Bajo mis párpados cerrados, se traza una línea azul y delgada que me señala la división entre la nieve de su piel y la melaza de mi carne; entre este violento deseo que tengo por devorar los débiles vellos que cubren su cuello y la paz única que me otorgan la soledad y su ausencia. Sin embargo, el rumor de las sábanas que intentan cubrirlo, borra cualquier resquicio de cordura.

Este gran artefacto humano, esta mole de bondad, dulzura y silencio, blanca y cansada, empieza a entrar en la cama. En un intento inútil por aparejar su peso y el quejido de las tablas y los goznes, Dumar revuelve lenta y metódicamente las puntas de tela que escapan victoriosas a su piel, a su magnificencia.
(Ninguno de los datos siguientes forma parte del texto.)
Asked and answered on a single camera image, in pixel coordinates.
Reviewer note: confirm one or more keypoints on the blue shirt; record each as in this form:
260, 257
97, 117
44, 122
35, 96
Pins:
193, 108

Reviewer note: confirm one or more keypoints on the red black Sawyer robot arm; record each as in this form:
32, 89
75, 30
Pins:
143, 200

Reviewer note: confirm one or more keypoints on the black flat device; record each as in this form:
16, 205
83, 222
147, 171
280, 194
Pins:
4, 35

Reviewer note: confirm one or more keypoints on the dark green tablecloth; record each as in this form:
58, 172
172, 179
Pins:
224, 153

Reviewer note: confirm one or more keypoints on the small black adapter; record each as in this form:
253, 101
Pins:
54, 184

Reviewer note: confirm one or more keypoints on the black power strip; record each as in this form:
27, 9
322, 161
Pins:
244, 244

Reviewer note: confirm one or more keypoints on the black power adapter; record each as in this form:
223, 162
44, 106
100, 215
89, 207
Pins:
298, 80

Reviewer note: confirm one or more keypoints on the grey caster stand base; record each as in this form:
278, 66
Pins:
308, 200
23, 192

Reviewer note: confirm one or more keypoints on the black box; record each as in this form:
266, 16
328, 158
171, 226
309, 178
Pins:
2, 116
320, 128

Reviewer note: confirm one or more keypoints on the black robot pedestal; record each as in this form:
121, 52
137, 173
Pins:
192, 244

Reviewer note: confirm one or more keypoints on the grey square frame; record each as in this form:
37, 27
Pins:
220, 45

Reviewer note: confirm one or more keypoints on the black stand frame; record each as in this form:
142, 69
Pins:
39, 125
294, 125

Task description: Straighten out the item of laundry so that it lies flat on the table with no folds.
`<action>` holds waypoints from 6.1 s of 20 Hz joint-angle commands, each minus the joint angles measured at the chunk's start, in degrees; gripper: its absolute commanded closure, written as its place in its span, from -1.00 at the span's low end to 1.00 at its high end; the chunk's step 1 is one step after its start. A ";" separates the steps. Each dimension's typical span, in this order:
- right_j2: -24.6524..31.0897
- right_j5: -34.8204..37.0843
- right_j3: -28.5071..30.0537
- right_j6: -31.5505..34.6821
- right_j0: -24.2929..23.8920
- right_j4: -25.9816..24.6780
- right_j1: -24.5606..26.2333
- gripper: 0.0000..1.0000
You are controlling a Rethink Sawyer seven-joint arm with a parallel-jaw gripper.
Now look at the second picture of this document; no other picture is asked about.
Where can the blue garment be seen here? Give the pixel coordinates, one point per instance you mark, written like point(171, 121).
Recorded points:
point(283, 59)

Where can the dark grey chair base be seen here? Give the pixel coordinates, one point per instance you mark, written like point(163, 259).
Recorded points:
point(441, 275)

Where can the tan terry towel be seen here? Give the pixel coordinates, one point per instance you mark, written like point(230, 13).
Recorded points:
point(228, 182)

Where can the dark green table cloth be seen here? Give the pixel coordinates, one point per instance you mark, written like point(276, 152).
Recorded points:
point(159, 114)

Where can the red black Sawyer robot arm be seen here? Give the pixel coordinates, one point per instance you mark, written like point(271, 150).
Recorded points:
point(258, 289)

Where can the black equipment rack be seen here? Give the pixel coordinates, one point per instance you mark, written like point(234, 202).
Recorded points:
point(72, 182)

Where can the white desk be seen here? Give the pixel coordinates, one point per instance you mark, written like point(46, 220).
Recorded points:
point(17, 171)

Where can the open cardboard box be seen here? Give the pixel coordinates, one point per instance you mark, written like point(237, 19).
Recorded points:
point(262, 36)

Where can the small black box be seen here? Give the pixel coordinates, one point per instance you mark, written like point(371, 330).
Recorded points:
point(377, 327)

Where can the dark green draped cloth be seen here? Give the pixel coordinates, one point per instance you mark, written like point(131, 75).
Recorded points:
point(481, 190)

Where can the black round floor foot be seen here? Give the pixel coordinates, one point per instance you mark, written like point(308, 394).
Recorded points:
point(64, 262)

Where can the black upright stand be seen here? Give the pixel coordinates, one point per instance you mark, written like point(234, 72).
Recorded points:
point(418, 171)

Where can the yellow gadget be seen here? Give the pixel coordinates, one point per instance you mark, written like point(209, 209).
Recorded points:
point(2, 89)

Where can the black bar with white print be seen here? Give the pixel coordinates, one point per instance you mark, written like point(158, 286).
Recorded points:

Revuelve también con ellas, en un espiral melifluo y anodino, el desorden de su pensamiento: la gigantesca sala de espera en la que conviven condóminos sus recuerdos, sus deseos y sus miedos para, de un zarpazo inequívoco, mandar por los aires el ejército de enanos que me aprisionaron y emprendían el ataque contra él.
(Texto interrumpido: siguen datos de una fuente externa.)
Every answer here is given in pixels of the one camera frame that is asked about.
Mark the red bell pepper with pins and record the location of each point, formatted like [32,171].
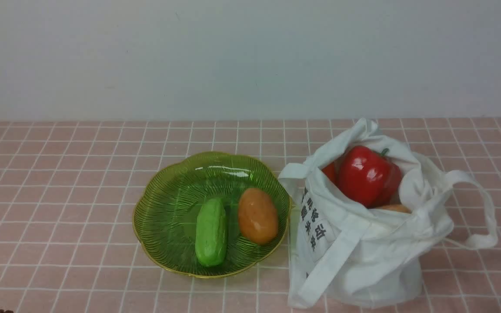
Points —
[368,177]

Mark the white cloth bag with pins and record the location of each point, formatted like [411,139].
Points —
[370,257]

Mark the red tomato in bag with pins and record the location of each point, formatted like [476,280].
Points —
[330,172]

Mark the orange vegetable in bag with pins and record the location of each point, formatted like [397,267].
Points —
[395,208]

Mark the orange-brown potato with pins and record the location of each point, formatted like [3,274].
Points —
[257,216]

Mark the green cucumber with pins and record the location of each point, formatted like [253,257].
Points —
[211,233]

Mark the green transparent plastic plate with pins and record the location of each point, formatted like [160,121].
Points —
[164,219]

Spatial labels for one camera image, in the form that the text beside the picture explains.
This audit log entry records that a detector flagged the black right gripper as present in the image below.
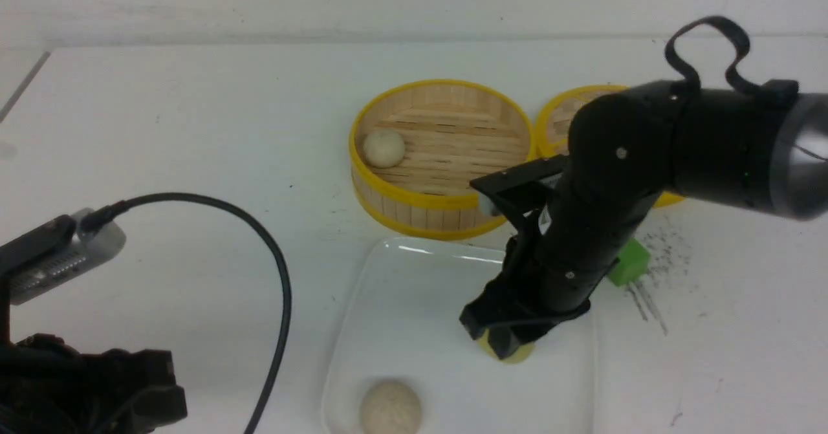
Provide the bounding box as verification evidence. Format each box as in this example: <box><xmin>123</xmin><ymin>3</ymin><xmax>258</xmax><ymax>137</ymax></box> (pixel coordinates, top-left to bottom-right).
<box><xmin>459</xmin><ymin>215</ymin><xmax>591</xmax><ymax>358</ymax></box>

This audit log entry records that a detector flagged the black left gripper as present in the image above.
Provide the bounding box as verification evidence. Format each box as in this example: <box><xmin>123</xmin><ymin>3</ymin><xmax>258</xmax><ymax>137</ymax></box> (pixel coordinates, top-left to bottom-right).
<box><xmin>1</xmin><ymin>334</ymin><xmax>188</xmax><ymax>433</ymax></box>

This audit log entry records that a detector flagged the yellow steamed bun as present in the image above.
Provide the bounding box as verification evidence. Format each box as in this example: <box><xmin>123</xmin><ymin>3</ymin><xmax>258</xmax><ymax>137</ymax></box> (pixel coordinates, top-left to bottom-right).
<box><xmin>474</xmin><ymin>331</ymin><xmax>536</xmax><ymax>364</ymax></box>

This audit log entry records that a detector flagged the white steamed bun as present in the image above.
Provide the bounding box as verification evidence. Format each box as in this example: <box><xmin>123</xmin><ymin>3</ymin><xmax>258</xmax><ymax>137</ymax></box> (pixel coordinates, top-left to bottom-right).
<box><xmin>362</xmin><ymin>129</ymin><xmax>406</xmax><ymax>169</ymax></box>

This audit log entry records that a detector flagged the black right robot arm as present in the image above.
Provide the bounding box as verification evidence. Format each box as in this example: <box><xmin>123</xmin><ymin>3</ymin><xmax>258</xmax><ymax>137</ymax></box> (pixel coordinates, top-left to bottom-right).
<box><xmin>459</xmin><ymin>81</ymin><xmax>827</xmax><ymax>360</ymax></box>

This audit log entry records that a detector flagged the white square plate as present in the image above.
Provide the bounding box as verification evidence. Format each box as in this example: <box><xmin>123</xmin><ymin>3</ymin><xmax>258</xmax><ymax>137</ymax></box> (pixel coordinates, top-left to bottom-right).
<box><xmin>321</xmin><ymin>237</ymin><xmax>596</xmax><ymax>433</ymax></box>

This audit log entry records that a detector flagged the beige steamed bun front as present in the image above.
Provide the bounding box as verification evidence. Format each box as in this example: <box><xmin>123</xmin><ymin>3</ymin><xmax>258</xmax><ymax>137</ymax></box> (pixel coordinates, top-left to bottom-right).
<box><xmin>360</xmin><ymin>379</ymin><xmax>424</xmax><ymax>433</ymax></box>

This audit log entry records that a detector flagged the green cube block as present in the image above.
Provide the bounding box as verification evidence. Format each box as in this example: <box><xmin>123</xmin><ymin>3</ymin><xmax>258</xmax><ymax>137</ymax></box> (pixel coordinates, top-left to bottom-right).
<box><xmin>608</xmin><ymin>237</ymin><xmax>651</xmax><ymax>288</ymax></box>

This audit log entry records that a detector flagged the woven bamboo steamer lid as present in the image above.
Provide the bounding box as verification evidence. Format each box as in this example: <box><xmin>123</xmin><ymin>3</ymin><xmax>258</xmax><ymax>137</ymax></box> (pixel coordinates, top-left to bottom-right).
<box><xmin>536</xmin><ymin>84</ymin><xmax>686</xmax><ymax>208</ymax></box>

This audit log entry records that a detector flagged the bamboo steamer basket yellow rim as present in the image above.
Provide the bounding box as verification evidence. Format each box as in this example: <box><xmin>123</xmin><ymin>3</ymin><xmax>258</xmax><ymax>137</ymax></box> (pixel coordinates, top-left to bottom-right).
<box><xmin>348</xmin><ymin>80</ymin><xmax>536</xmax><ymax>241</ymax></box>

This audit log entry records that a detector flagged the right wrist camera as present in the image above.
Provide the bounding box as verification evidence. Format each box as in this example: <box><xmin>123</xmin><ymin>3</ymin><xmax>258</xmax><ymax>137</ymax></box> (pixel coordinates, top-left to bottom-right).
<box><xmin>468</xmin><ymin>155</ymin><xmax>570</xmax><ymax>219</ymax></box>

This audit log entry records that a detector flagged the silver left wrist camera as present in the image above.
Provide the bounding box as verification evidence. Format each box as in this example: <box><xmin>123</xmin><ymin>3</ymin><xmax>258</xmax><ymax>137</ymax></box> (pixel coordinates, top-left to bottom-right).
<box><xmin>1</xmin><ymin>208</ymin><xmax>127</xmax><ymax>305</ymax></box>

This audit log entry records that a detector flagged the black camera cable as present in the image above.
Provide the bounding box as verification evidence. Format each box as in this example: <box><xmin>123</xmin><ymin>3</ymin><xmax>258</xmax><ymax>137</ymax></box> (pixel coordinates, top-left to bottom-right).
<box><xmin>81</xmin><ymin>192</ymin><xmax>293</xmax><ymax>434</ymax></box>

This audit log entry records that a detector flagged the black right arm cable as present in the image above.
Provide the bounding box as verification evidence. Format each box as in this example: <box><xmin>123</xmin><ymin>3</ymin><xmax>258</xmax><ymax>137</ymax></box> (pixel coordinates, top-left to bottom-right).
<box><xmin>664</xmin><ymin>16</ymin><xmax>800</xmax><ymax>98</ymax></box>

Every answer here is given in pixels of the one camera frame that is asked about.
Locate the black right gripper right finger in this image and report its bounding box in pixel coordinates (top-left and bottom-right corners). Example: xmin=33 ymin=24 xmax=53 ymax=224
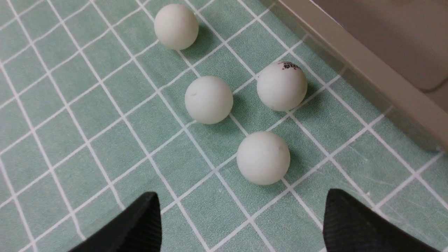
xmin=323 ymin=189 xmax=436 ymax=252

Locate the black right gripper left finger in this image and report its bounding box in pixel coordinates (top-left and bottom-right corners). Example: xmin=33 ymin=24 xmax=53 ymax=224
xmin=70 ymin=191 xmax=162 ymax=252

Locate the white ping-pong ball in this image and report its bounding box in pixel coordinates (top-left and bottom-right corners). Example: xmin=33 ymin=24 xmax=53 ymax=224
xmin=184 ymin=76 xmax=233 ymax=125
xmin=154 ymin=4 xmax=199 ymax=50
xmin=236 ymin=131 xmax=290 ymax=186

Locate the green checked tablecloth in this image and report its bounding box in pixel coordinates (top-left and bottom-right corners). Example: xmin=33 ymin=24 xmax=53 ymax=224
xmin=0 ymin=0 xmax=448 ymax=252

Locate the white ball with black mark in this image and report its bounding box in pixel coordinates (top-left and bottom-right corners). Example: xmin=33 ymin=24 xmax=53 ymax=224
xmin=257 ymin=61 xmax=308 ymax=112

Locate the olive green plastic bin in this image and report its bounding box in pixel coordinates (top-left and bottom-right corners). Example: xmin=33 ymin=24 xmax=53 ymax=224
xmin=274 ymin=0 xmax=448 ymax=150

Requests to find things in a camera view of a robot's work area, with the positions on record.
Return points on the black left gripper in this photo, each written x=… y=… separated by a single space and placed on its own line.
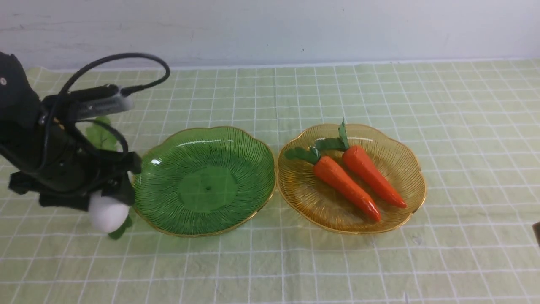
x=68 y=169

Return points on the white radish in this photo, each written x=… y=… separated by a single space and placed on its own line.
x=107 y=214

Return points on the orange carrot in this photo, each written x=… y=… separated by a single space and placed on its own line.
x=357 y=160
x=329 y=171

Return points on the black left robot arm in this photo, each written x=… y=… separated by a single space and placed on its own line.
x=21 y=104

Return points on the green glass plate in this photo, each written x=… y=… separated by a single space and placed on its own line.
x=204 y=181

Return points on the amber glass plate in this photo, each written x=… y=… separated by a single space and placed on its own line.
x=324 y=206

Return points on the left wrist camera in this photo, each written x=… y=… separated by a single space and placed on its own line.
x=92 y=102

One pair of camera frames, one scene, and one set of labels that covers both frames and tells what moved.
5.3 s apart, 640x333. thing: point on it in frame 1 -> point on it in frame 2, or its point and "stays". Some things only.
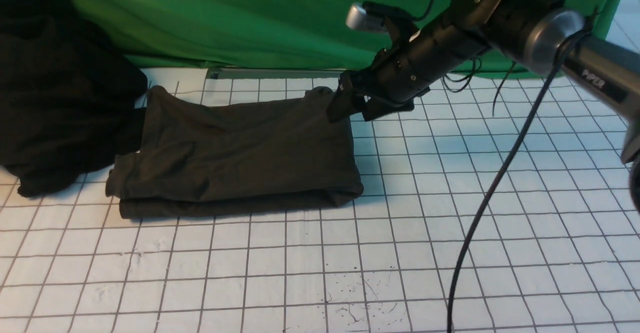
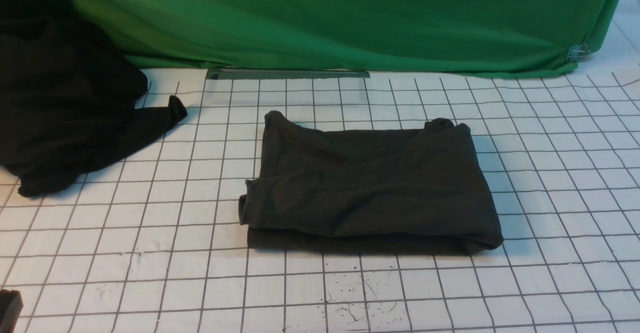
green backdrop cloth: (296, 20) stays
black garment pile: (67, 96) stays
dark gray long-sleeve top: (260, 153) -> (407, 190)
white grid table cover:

Yo decido abrir los ojos y confundir la realidad con el ensueño. De nada me ha servido parapetarme en la delgada piel de mis párpados; la gran mancha de oscuridad y frío tibio que Dumar ha instalado en la cama es tan grande y maravillosa que en ella todo miedo es certeza y todo principio es remate.

sábado, 24 de abril de 2010

café austria

La mía era una soledad soterrada, hipócrita. Se escondía, lasciva y ladina, entre los afectos de mis amigos, de mis amantes. Lasciva y ladina, corroía la calma y el silencio, cocinando a fuego lento un mejunje de rencor y amargura.
Así que cuando la enfrenté cara a cara, en este café en el que a nadie espero, pude darle la bienvenida y abrazarla con cariño, para que dejara de esconderse y de odiarme. Para que entendiera que la he amado desde siempre.
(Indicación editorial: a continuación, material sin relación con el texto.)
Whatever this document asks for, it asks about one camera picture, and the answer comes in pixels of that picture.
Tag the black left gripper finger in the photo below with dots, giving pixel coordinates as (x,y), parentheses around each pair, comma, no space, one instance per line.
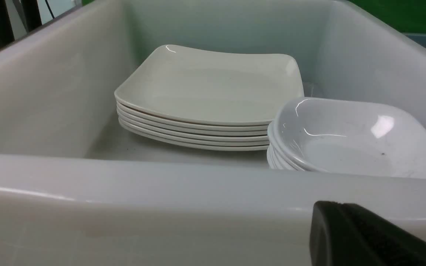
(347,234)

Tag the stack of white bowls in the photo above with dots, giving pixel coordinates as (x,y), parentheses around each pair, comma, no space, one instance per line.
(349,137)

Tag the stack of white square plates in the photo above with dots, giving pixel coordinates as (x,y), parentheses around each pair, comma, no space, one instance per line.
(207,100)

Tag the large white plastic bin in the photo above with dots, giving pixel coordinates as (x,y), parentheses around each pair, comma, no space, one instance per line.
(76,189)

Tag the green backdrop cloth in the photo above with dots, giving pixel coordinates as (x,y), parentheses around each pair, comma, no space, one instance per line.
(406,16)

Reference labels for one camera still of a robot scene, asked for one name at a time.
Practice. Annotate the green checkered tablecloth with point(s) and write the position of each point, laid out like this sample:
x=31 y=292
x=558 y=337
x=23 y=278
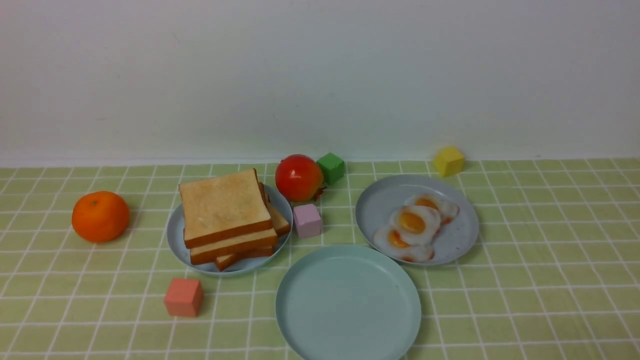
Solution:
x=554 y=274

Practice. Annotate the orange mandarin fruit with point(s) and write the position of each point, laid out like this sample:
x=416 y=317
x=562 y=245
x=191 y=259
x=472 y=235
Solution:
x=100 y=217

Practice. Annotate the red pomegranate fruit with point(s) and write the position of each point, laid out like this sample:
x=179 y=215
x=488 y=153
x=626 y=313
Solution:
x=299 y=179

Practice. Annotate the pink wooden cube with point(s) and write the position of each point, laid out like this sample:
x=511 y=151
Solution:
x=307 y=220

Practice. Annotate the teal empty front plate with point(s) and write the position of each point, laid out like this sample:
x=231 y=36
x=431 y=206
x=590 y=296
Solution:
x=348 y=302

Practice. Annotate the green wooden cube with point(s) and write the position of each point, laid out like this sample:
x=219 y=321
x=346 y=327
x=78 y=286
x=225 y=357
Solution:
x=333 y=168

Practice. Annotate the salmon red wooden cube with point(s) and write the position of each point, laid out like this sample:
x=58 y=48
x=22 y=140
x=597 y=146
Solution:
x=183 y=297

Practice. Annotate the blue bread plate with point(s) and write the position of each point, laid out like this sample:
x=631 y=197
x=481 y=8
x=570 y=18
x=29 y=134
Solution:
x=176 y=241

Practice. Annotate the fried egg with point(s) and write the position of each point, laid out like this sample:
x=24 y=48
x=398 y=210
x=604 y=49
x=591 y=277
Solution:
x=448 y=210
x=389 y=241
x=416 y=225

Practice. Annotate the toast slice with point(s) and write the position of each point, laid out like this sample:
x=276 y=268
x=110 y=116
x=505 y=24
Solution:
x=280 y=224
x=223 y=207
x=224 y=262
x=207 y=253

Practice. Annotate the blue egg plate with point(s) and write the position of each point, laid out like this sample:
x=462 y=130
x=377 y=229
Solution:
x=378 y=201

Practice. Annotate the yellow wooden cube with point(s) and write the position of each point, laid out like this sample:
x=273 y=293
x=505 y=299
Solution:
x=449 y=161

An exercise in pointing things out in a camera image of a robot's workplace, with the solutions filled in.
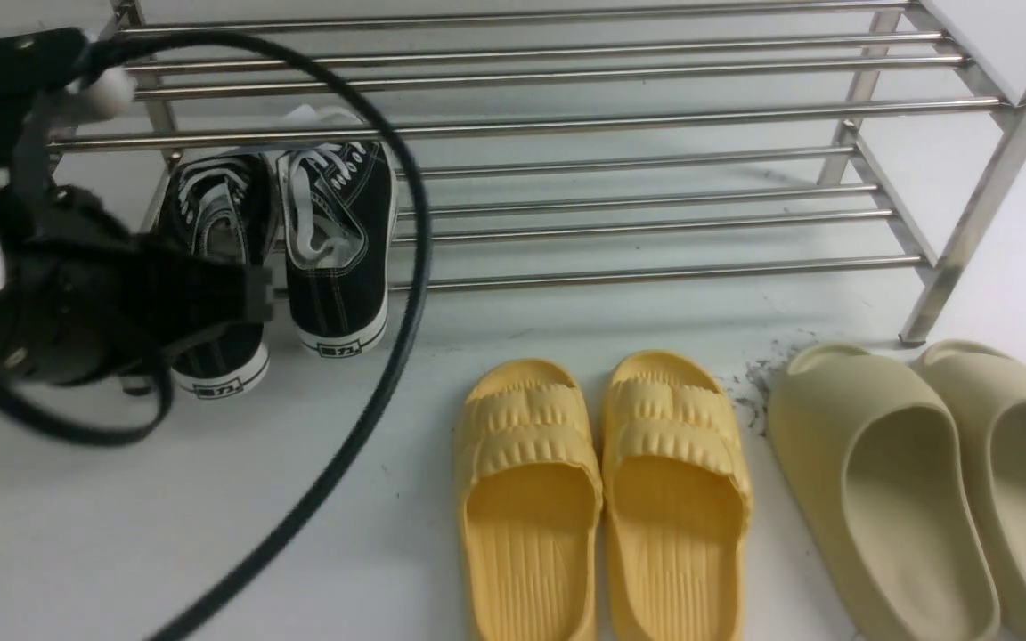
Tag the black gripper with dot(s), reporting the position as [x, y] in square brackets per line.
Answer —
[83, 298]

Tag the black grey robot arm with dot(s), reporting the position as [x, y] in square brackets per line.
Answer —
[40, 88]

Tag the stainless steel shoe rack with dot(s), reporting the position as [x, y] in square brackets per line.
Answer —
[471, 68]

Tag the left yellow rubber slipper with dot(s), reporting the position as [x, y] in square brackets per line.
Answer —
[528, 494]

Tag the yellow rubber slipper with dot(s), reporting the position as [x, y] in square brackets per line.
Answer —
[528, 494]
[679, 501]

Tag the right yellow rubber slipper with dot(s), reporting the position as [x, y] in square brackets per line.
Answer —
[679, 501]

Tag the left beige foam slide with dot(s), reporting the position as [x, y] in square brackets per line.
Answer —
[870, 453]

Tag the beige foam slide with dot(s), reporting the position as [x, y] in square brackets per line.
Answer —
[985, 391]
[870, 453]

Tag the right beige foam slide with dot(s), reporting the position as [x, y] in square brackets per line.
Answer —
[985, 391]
Santa Ana de los Cuatro Ríos de Cuenca, 9 de Abril 2010

lunes, 1 de febrero de 2010

We are the real countries, III

Una tierra sin mapas
una tierra sin lugares, sin distancias,
sin tiempo ni calles estrechas.
un espacio
un silencio
un desierto.
he muerto del color de mi garganta
he cubierto mi cuerpo
mi cabeza y mi boca.

We are the real countries, II

Creo que he perdido
Creo haber perdido
Creo perder, en cada paso,
En cada abrazo, en cada lugar.
He perdido, digo
Pero cada cosa que he tenido,
La he tenido solo para luego perderla.

domingo, 3 de enero de 2010

St. Mark's Place

Las uñas de Katy se ven moradas, tan moradas que pareciera las hubiera cubierto con tres capas de esmalte, y piensa que este frío inclemente podría ahorrarle el presupuesto de la manicura. Se pone los guantes y mete las manos en los bolsillos de su abrigo.
En el fondo del izquierdo siente el papel crocante de una barra de chocolate a medio comer. Piensa en lo bien que le sentaría terminarla, pero el viento helado le hace cambiar de opinión.
La esquina de Calle Siete y Segunda Avenida está parcialmente cubierta de nieve, y cruzar la calle significa saltar el charco negro de nieve derretida o caminar hasta la siguiente esquina. Las dos opciones son terroríficas.
El viento ulula entre las ramas de los árboles y miles de pequeños copos de nieve vuelan en él. Es como si alguien hubiera soplado las cenizas de una hoguera muerta. Así que cerrar los ojos es también otra acción por tomar. Cerrar los ojos y caminar hasta la siguiente esquina. El viento. La nieve ceniza. El hielo de la muerte que recorre Nueva York de arriba abajo.